_EXERCISE_
Tally the lines below that include "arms" and give only the total.
[Start of section]
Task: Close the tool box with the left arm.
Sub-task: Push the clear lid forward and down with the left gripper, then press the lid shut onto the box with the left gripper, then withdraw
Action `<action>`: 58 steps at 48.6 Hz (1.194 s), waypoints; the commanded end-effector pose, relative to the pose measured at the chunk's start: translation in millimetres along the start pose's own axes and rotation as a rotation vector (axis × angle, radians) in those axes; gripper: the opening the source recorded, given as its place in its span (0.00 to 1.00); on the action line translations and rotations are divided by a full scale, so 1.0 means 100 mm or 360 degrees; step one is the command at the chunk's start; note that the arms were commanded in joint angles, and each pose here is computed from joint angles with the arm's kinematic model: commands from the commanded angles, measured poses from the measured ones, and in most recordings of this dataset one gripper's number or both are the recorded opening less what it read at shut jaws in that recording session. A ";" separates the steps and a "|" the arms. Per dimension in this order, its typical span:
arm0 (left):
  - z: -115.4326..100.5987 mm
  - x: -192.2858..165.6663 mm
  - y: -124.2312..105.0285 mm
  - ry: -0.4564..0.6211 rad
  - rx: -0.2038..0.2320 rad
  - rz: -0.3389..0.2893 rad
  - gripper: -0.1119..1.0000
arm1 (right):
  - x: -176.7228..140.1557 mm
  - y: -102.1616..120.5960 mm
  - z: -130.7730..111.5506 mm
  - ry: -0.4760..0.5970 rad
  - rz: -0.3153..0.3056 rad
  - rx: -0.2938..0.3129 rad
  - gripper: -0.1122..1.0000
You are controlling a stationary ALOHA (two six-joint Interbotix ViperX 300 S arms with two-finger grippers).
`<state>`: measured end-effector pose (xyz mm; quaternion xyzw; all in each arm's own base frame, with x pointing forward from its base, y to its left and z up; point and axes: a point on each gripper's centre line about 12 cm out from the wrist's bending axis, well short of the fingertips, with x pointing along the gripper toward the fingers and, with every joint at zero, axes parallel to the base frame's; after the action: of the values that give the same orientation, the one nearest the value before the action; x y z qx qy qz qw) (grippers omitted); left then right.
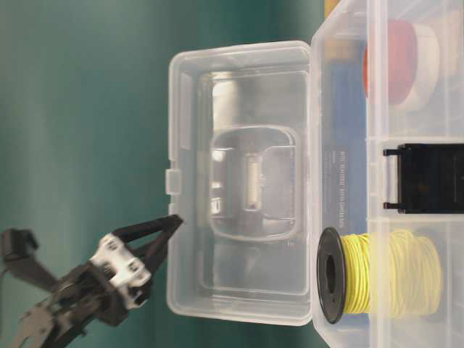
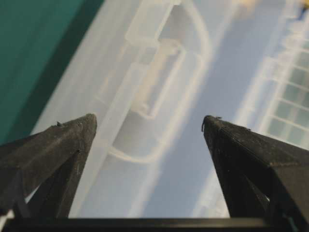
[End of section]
_RESULT_
2